Mesele İlhan Berk veya Devlet Ana romanının niteliği değil... İnsanın, dünyada varolma biçimi, "varım" deme arzusu... Sanat ve sanatçılarda bu his ve tavır meşru sayılıyor ama sanki (artık) onlara özgü filan diyemiyorum.
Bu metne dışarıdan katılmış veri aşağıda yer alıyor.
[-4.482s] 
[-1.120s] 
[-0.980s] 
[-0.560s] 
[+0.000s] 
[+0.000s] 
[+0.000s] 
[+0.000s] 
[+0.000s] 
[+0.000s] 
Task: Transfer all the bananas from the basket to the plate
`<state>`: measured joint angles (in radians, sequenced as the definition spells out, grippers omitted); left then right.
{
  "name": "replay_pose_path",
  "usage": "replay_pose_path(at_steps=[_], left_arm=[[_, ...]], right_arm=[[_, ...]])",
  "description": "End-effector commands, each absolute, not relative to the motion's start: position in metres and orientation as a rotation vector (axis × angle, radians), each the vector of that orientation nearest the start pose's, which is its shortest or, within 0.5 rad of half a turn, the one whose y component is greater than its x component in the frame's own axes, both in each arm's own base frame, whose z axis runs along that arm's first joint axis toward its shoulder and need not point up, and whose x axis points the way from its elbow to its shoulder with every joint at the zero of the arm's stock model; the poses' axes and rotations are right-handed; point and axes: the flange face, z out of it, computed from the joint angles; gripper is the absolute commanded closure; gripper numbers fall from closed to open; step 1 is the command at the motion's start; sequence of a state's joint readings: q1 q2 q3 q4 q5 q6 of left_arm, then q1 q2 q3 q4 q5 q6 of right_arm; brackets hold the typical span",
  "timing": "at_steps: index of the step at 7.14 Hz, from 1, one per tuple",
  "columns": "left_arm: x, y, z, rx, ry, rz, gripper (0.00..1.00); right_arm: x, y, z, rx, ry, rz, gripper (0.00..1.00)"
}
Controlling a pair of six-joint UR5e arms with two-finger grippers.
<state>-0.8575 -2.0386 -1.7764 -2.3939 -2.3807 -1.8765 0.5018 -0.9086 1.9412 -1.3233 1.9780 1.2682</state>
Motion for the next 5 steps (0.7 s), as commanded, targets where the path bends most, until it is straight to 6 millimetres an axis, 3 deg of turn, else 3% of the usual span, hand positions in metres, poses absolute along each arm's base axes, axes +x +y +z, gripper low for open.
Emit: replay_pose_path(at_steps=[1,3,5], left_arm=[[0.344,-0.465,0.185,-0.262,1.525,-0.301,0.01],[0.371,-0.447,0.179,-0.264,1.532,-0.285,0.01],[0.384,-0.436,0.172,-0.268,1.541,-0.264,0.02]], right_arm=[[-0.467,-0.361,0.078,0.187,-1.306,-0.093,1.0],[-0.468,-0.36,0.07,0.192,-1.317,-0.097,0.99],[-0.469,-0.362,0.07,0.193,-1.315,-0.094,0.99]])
Vasıfsız çalışanlardan nitelikli iş gücü sahiplerine varıncaya kadar bütün insanlarda, yanılıyor da olabilirim, bana gittikçe öyle gelmeye başladı, kendileri dışında bütün insanları "salak" ve "cahil" bulma iştahı ve gösterisi var. Kimle konuşsanız, kendileri dışındaki herkese bir saydırıyor..."Bu millet" veya "biz" diye başlayan kestirimlerde bulunuluyor, üstelik bu kestirimler erkeklerin (ve erkeklerden öğrenen kadınların) "her şeyi bilme", "öğretme", "doğru olanı seçme" iddiasıyla da karışıyor... Gününü gösteriyoruz, kendimizi gösteriyoruz... Falan filan işte... Performans sanatlarımızdan "o ne yaa..."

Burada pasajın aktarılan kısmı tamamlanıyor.